How to fit text in a box of given size?
To duplicate the answer I gave on the LaTeX Community site...
You could try \resizebox from the graphicx package. See its documentation, page 7:
\resizebox{1in}{!}{Some text}
This will give "Some text" which is exactly 1 inch long. The !
for the second argument means to vary the height by whatever it needs to in order to maintain the aspect ratio. If you did {!}{1in}
it would be 1 inch tall instead. If you specify both parameters, it'll be stretched disproportionally so that it is exactly a rectangle of that size, and so on.
That's a lot of questions at once. I'll answer some of the easy ones, leaving the trickier aspects to others.
To typeset text in a box of a given width, use either
\makebox[width][s]{lorem ipsum dolor} % latex, or
\hbox to width{lorem ipsum dolor} % plain tex
where width
is to be replaced by the desired width, of course. It will only stretch interword spaces, though, and not interglyph spacing.
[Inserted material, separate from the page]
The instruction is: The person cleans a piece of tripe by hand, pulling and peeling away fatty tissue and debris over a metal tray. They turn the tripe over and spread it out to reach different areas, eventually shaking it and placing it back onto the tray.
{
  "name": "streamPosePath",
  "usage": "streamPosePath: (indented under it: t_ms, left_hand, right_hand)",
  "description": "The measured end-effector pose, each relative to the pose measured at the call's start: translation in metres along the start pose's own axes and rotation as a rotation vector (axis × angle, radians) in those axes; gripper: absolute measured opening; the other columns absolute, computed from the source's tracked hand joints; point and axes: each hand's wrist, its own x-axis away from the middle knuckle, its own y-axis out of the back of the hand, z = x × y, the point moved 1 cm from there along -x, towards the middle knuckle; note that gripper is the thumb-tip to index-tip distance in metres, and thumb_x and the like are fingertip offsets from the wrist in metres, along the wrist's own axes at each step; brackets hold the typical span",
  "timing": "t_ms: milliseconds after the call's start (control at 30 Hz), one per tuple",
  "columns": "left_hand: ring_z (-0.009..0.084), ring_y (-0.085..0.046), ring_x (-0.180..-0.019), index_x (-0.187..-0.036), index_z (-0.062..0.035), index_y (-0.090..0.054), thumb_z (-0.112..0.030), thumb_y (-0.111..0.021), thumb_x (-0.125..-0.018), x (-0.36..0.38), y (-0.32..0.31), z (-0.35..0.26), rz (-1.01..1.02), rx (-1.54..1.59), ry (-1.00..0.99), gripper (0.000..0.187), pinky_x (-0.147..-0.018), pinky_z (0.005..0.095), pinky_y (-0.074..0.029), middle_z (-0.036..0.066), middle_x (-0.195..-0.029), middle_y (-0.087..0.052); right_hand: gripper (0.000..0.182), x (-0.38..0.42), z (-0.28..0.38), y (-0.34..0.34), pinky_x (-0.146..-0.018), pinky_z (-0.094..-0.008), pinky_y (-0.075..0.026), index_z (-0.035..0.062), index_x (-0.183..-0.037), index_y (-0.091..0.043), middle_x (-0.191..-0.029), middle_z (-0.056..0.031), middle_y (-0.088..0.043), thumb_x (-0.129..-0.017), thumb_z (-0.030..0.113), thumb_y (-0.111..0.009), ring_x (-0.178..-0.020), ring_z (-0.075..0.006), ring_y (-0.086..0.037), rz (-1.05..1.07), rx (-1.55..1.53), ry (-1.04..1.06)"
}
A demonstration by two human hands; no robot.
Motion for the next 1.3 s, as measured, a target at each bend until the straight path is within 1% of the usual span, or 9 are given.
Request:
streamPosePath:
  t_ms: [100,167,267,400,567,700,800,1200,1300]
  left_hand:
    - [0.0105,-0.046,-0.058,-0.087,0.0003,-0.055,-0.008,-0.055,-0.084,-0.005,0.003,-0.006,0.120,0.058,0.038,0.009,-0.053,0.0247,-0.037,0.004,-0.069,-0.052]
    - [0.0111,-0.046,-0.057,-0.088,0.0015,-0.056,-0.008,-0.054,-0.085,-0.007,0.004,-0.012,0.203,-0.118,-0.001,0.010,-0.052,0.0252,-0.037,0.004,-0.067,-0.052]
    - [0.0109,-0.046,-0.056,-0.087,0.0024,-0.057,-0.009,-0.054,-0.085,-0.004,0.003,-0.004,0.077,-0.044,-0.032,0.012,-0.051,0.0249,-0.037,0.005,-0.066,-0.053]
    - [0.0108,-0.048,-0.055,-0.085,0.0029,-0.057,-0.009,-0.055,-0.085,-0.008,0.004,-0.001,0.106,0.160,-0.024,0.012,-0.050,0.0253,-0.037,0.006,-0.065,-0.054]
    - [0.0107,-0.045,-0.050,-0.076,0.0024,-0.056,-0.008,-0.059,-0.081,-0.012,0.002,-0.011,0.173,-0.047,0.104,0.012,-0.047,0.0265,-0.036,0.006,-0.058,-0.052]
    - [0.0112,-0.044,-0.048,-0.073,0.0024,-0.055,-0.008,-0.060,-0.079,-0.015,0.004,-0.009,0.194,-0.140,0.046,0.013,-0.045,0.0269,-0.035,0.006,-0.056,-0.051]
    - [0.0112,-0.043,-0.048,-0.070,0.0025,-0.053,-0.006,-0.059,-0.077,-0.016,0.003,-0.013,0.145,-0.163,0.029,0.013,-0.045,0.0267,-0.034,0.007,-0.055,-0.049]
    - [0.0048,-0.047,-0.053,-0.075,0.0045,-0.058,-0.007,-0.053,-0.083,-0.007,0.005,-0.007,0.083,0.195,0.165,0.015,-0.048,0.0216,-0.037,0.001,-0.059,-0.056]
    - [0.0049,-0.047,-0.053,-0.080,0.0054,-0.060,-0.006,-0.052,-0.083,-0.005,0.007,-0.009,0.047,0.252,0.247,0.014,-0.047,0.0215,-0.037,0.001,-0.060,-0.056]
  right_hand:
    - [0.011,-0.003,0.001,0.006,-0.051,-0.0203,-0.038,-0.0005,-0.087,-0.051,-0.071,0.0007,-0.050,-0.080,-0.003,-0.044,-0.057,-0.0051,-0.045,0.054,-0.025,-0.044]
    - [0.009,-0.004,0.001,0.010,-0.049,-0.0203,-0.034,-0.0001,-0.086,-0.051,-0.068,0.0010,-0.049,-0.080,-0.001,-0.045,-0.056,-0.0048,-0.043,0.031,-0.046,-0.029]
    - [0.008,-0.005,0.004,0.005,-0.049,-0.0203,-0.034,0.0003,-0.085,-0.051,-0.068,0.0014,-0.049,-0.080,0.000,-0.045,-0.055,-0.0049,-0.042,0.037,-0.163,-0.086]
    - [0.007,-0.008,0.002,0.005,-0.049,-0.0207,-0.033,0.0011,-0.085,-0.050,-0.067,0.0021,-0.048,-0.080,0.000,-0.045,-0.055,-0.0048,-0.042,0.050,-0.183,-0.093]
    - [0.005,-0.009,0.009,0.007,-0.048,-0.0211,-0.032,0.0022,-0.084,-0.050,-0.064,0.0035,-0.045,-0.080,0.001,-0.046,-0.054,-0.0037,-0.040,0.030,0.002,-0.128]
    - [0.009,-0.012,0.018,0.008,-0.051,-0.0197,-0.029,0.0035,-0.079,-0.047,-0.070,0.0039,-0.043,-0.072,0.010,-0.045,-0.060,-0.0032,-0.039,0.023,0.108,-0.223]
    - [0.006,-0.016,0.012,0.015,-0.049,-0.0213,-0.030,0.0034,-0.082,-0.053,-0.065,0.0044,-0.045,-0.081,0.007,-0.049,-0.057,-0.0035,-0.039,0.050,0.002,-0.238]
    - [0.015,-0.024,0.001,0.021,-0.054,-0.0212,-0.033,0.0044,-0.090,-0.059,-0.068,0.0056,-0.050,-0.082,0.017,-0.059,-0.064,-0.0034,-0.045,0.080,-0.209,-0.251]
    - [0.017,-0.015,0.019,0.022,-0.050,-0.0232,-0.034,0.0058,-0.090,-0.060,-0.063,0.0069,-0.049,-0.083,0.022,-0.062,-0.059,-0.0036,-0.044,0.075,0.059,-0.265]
The latter is impossible in standard TeX without some macro trickery (which might involve taking the text apart and sticking stretchable spaces between the glyphs before putting it back together).
The answer from frabjous (just in) is good if you run a TeX engine such as pdftex where such resizing is supported by the graphics package. Otherwise, a possibility would be to measure the text when set in a standard box, then computing the appropriate font size for the box you want to fit it in, then typeset it using the font at that size. But again, standard TeX won't let you scale the font differently in the horizontal and vertical directions. The computation requires dividing one length by another: The only way I know of to do this requires a bit of plain TeX: Assign both lengths to count registers (which will receive the length in scaled points (sp)) and divide one by the other. But this produces an integer, so you need to rescale if you wish more accuracy. It gets involved rather quickly, especially since the rescaling can result in an overflow if overdone.Here is a quick hack, using some of latex's built-in temporary registers:
\documentclass{article}
\makeatletter
\newcommand{\scalehelper}[4][64]{%
\@tempdima=#3\relax
\multiply\@tempdima by #1
\@tempcnta=\@tempdima
\@tempdimb=#4\relax
\@tempcntb=\@tempdimb
\divide\@tempcnta by \@tempcntb
\multiply#2 by \@tempcnta
\divide#2 by #1
}
\makeatother
\begin{document}
\newlength{\foo}
\setlength{\foo}{12pt}
\scalehelper[128]{\foo}{80pt}{30pt}
\showthe\foo
\end{document}
Ideally, the new value of \foo
should be 32pt; in reality, it is 31.96875pt. If you crank the optional argument of \scalehelper
up, you increase the accuracy. Scale it up too much, and you get arithmetic overflow. But an accuracy on the order of a percent should be good enough for selecting a suitable fontsize. (You get the rest of the way by typesetting in a box of specified width, letting the interword spaces compensate for any inaccuracy.)
This is just an idea. Some assembly required. Batteries not included.
Couple of ConTeXt solutions:
If you are willing to break lines manually, you can just say
\hbox to 7cm {\stretched{Some Text}}
and play around with the settings
\def\stretchedspacefactor{4} \def\stretchedspaceamount{.25em} \def\stretchedbreaktokens{.@/}
to change the amount of intercharacter and interword separation.
If you want line breaks, and are only interested in rectangular boxes, Wolfgang Schuster posted a solution on the ConTeXt mailing list that loops over the value of the font size until the height equals to the desired height
If you also want line breaks to occur at any location (and not just interword boundaries), ConTeXt wiki has a solution.
And if you want non-rectangular shapes with line breaks, Hans Hagen posted a solution as a This Way magazine.